Lack of scientific proof
Conventional medicine, however, rejects claims of any environmental components that could be consumed to control blood glucose level. Epidemiologist and Public Health Specialist at the International Diabetes Federation (IDF), David Whiting, told The Express Tribune that no such phenomena has been documented in medical history as far as IDF is aware.
Dr Gulbin Shahid, child diabetes expert at PIMS, adds that a controlled study is needed to substantiate the water’s claim, since at the moment it is unclear how regularly patients consuming the water are monitoring their blood sugar level.
One other problem with such unsubstantiated claims is that there is a selection bias, explains Dr Bin Cheng, Associate Professor of Biostatistics at Mailman School of Public Health, Columbia University. “The fact that these people are willing to go long distances for this water shows that it is a biased sample and not representative of the general population.”
The claim of the special water, however, could be verified through a randomised trial, he says. “You could take two groups of an equal number of subjects and test their blood sugar level. One group is given the special water and the other is given regular water, without both groups knowing the difference. After they drink it, their blood sugar level is tested again, and this is repeated over a period of time.”
“If there is a significant difference between the two groups after taking into account the placebo effect, then it is authentic. Otherwise, it is superstition.”
Dr Cheng adds, however, that clinical trials measure by hard outcomes only. “Scientists are beginning to realise the importance of psychological effect, which should also be measured.” This is not routine at the moment, he says.

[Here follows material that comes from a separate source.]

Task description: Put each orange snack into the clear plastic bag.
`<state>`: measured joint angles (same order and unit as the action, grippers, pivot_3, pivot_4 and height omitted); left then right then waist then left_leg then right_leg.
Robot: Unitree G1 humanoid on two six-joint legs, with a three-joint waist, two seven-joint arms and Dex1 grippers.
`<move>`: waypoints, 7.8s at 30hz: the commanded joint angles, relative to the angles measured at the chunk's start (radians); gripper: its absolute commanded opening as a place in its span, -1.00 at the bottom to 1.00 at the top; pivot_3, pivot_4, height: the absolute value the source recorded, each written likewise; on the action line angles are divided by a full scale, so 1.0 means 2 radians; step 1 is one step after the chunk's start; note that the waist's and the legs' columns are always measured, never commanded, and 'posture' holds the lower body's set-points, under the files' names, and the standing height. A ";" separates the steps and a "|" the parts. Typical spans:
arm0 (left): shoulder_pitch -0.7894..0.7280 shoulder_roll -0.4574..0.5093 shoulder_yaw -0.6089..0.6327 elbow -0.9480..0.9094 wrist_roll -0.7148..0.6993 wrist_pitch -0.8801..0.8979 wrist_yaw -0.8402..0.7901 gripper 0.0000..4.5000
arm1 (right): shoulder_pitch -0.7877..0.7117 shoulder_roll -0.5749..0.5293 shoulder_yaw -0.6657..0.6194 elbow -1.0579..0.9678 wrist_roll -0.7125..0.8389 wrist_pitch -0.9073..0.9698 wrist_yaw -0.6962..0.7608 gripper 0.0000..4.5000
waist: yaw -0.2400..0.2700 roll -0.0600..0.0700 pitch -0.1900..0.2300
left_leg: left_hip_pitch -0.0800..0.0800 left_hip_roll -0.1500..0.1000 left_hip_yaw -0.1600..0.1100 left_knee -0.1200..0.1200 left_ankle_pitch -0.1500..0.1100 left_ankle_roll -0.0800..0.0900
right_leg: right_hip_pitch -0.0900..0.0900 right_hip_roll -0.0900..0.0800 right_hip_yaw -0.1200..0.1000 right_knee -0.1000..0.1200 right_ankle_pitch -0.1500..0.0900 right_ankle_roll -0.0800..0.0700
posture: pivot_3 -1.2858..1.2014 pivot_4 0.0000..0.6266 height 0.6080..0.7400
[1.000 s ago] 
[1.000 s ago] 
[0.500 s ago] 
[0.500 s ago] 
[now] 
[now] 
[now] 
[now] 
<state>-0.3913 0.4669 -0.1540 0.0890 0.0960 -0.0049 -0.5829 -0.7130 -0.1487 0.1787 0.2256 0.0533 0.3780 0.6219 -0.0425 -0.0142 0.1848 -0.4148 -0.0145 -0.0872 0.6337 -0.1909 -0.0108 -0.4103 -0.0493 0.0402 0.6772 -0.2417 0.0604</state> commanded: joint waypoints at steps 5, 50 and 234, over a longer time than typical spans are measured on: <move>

Some research material is available to suggest that minerals and herbs have a blood glucose lowering effect. A 2003 study conducted in the Department of Human Nutrition, Agricultural University, Peshawar and Beltsville Human Nutrition Research Centre, Maryland, concluded that a few grams of cinnamon a day “improve blood glucose level in people with type 2 diabetes.”
Another 2001 study, Ayurvedic Interventions for Diabetes Mellitus; A Systematic Review, by Southern California Evidence-based Practice Centre, says that there is “evidence to suggest that herbs such as holy basil and fenugreek [have] a glucose-lowering effect and deserve further study.”
Chromium and magnesium supplements have also been studied for their effect on glucose control; the Jabri water contains magnesium and calcium, among other minerals, according to a test by the National Institute of Health, Islamabad.
But scientists say these studies were not well-designed enough to scientifically prove that dietary substances could actually control glucose levels. Replacing conventional medicine with alternative therapy, it is feared, could lead to serious cosequences.
The spiritual element
Dr Ejaz Akram, associate professor of humanities and social sciences at Lahore University of Management Sciences, offers another dimension to the argument to explain the inability of scientists to offer conclusive evidence supporting such “miracle water” claims: the spiritual realm.
In all traditional societies, water has had spiritual significance, associated with all that is pure. Arguing that not all phenomenon had to be “rational,” he says modern medicine was “fascist” by its very nature, with its biggest flaw being that it ignores the significance of the “subtle;” the reality that could not be measured by virtue of our five senses.
“There is reason to believe that Jabri’s water may have special alchemical properties of healing people,” he says. Controlled studies could never attest to such an idea, as “matter is a veil upon our senses, limiting our capacity to reveal the truth”.
He calls for sceptics to believe in the mystery of the water, as he did; for Moeed, his parents, and for all those people trudging up to Jabri, convinced of having received shifa from it.
Published in The Express Tribune, July 12th, 2010.